My MW-101 review unit was initially supplied with the Ortofon AS-212S, but the system took another step up in performance, primarily in clarity, transparency, and bass solidity and articulation, when mated with the new Ortofon TA-110 tonearm. The TA-110 has elastomer damping of the armtube, which is “in tune” with the resonance-management design philosophy of the Merrill-Williams R.E.A.L. 101. George asserts that, although the Ortofon TA-110 is not as good as the top-ofthe- line Grahams and Tri-Planars, “it comes darn close at a lot less money.” (This is also true of the Ortofon Cadenza Black cartridge and the MW-101 itself.)
While production delays scuttled my plans to mate the MW-101 with the latest Graham Phantom, I did have the pleasure of hearing a MW-101 with a Tri-Planar IV tonearm (coupled with a Dynavector XX2 MkII cartridge, Zesto Audio and GamuT electronics, WyWire cables, and TAD CR1 speakers) at T.H.E. Show Newport. I was really taken by the system, particularly with its noticeable improvements in midbass articulation and control, as well as micro- and macro-dynamics.
As good as the MW-101 is—and it is very good—it falls short of the best turntables in a few areas. The R.E.A.L. is much more attractive than the Heirloom and MS-21, but it doesn’t have the stunning looks and ability to accommodate multiple arms of many reference turntable systems, nor does it employ exotic technologies like magnetic drive, an air-bearing platter, or a seemingly impregnable, self-adjusting stand. While its speed stability approaches that of a direct-drive ’table, one can still see slight, minute variations in the strobe markings during each rotation (possibly due to belt slippage), although I never heard any pitch variation on sustained tones.

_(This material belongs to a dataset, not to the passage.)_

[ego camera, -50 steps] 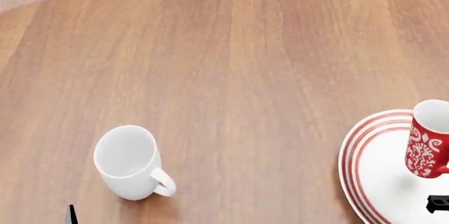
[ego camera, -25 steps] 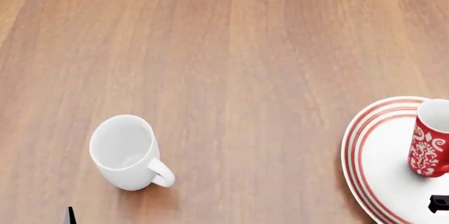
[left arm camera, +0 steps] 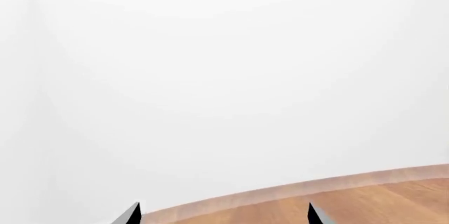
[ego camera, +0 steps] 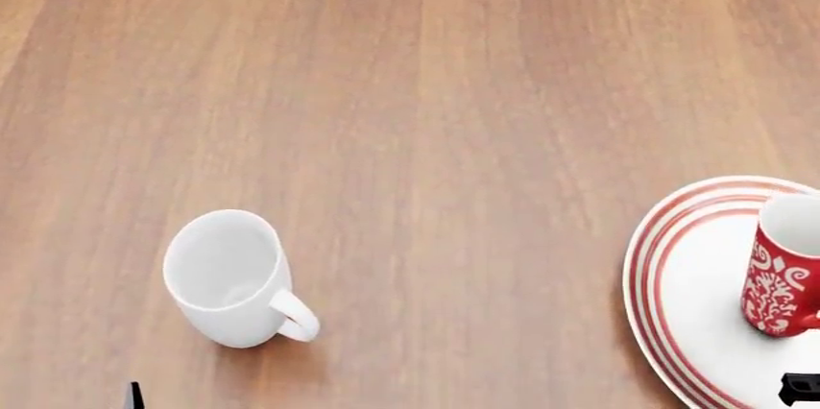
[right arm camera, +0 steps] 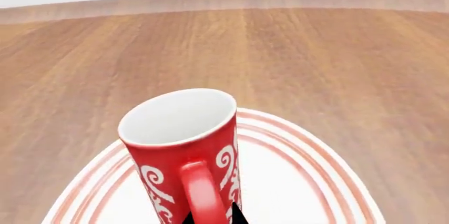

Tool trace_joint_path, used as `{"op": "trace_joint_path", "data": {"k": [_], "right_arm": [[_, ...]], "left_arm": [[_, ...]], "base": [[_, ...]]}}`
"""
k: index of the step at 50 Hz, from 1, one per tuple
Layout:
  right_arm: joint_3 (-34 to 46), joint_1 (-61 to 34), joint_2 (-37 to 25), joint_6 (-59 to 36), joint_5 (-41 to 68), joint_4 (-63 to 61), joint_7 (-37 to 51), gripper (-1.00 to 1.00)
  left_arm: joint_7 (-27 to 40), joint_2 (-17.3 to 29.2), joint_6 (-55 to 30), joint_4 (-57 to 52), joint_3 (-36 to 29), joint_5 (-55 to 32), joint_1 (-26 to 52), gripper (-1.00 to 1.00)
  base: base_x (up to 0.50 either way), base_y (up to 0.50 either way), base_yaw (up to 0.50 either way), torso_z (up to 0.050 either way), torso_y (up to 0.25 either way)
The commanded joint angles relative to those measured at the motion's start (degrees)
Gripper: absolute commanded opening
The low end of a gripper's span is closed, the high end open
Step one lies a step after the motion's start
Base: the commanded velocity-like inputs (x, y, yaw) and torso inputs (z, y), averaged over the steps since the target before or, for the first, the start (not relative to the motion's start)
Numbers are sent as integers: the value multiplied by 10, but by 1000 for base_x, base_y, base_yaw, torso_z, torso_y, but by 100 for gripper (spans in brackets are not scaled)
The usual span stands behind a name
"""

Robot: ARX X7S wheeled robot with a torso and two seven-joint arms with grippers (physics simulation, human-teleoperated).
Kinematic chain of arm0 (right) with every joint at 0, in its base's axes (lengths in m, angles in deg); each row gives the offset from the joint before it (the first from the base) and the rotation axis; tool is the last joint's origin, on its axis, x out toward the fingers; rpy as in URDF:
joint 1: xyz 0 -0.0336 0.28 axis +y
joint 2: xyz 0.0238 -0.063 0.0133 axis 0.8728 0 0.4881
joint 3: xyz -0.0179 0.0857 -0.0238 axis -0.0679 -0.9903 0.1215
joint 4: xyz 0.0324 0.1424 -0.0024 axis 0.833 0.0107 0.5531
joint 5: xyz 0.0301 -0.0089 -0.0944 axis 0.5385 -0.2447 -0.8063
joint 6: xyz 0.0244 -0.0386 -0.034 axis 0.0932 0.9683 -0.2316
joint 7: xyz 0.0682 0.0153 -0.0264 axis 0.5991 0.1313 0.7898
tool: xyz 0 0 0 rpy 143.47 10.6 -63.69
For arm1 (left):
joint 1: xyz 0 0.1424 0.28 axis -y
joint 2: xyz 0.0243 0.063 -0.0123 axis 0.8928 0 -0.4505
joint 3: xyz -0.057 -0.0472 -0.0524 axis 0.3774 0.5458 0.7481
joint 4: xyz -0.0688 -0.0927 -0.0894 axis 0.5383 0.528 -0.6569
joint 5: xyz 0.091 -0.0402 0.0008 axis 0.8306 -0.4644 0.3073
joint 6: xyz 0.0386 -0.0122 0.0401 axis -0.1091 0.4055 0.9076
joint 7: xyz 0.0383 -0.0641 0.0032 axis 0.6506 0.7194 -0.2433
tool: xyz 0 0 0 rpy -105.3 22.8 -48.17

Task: Pick up the red mug and put it on the plate

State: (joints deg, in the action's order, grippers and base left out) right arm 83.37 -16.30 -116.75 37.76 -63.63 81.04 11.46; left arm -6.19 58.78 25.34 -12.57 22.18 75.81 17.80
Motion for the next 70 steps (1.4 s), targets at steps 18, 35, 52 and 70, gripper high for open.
{"op": "trace_joint_path", "data": {"k": [18,35,52,70], "right_arm": [[-134,30,16,5,-127,1,-21,100],[-222,58,15,-11,-194,1,-19,100],[-276,65,2,20,-209,1,-67,100],[-315,221,49,-119,-155,-356,-101,100]], "left_arm": [[4,3,0,-10,-5,7,-6,100],[4,4,-5,-16,-7,9,-8,100],[7,5,-5,-21,-8,11,-10,100],[11,7,-6,-28,-10,18,-17,100]], "base": [[0,0,0,0,0],[0,0,0,0,0],[0,0,0,0,0],[0,0,0,0,0]]}}
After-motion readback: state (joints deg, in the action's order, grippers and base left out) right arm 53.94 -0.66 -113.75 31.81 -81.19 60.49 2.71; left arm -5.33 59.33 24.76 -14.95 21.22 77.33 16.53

As one might expect from the man responsible for so many turntable innovations, George Merrill’s latest turntable, in collaboration with Robert Williams, breaks new ground in its approach to energy management by ingeniously and effectively damping and dissipating resonances wherever they lurk. Music emerges with such exceedingly low coloration and distortion that transparency, fine detail retrieval, openness, and clarity are surprisingly close to what one experiences when listening to a mastertape. The Merrill-Williams R.E.A.L. 101 turntable should be a revelation to those who want to get closer to the sound of a live performance without breaking the bank. It’s easy to set up, and its modularity also allows for future enhancements, including an isolation chamber for the ’table, available later this year.
SPECS & PRICING
Dimensions: 17" x 10" x 14.5"
Weight: 42 lbs.
Prices: $5995 turntable; $1190 clamping system with damped center weight and damped periphery clamping ring with strobe
MERRILL-WILLIAMS AUDIO, LLC
820 Herbert Road, Suite #109
Memphis, TN 38108
UHA-HQ Phase Six Reel-to-Reel Deck; VPI Aries turntable (TNT V platter & bearing), Graham 1.5 ‘arm (w/2.2 bearing), and Koetsu Black cartridge; Esoteric SA-50 CA/SACD player; MFA Venusian (Frankland modified) and PrimaLuna DiaLogue Three preamplifiers; Musical Surroundings SuperNova Phonostage; PrimaLuna DiaLogue Seven monoblocks; Sonus faber Amatic future and Quad ESL-57 (PK modified) loudspeakers; REL G-1 subwoofer; Silver Circle Audio Pure Power One 5.0; Nordost Valhalla or AudioQuest Niagra interconnects and Meteor speaker cables.